Oberhausen Subway Station
Oberhausen, Germany
1993
Competition Design – Purchased Design
The design brief includes a subway and bus transfer station and a landscape design. The site is located on the periphery of Oberhausen – one of a group of cities which form Germany’s well-know Ruhrgebiet industrial area. Three developer projects – a sports complex, a shopping center and a leisure park – have been built and are to receive a common transportation link with Oberhausen’s city transit system.
The design is straightforward. The available and planned green spaces are bound together in one generous park which contributes a calm counterpoint to the large, commercial investor projects. A modest station serves as a focus for the green space but is not designed to compete with any surrounding structures.

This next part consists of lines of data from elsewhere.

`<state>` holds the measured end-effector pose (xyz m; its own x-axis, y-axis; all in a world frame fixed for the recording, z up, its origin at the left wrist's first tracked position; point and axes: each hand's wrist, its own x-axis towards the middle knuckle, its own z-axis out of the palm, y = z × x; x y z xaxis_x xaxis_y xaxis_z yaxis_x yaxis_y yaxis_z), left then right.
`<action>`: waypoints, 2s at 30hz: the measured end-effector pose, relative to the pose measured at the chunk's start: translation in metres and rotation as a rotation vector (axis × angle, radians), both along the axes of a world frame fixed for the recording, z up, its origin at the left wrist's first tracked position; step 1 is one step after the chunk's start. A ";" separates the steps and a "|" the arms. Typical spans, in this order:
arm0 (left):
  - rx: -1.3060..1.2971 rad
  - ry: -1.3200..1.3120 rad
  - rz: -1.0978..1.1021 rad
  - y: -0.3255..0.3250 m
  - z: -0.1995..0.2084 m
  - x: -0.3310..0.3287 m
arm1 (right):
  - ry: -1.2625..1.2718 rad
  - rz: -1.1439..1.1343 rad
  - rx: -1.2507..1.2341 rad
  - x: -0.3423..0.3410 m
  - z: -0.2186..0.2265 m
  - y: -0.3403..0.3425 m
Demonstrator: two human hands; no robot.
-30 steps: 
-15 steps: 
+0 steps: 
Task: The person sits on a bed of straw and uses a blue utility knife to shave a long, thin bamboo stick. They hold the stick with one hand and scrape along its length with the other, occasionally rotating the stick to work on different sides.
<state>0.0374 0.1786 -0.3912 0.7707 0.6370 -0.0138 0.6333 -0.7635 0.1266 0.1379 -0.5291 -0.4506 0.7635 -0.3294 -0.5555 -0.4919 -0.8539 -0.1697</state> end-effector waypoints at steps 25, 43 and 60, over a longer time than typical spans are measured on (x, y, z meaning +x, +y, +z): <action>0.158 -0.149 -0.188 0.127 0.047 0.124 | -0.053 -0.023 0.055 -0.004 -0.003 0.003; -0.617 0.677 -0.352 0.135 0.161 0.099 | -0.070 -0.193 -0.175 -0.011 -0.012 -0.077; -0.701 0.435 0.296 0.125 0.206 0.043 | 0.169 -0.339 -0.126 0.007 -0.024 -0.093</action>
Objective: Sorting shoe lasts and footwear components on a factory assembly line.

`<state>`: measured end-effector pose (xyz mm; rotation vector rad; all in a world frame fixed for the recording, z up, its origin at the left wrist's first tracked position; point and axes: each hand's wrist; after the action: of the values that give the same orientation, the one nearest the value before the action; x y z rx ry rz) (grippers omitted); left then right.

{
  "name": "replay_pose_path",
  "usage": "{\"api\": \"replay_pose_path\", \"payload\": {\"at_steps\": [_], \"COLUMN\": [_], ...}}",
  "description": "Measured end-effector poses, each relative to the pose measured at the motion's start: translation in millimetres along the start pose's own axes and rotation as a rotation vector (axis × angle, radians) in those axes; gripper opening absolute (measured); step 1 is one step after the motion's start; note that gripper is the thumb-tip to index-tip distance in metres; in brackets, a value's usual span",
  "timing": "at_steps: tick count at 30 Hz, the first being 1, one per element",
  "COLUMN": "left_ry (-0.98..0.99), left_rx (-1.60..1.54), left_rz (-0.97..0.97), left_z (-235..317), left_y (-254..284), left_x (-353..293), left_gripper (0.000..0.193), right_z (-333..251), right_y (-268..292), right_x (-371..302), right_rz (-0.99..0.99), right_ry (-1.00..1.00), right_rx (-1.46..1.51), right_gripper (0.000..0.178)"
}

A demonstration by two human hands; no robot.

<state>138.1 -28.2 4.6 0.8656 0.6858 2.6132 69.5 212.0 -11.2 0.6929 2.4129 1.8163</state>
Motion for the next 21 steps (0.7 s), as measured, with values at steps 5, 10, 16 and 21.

Its light construction and immateriality offer a transparency and lightness which help it to disappear in the park.
The central station offers a relaxed atmosphere, a situation from which the different attractions of the area and the park can be easily reached. To the shopping center one walks along a pergola-style weather canopy constructed from light steel and plexiglass sheets. The same construction is used for the waiting areas alongside the atation platforms. Function rooms are located in a pavilion beneath a large, round roof, similar to the park pavilion.
Sculptural earth forms exaggerate the artificiality of the site as one of landscape and not nature – a poignant remark on the history of the Ruhrgebeit and the site. Groves of trees produce areas of light and shadow which are interwoven with pedestrian and bicycle paths. Special trees are placed to mark locations where people might meet one another or where a nice view is available.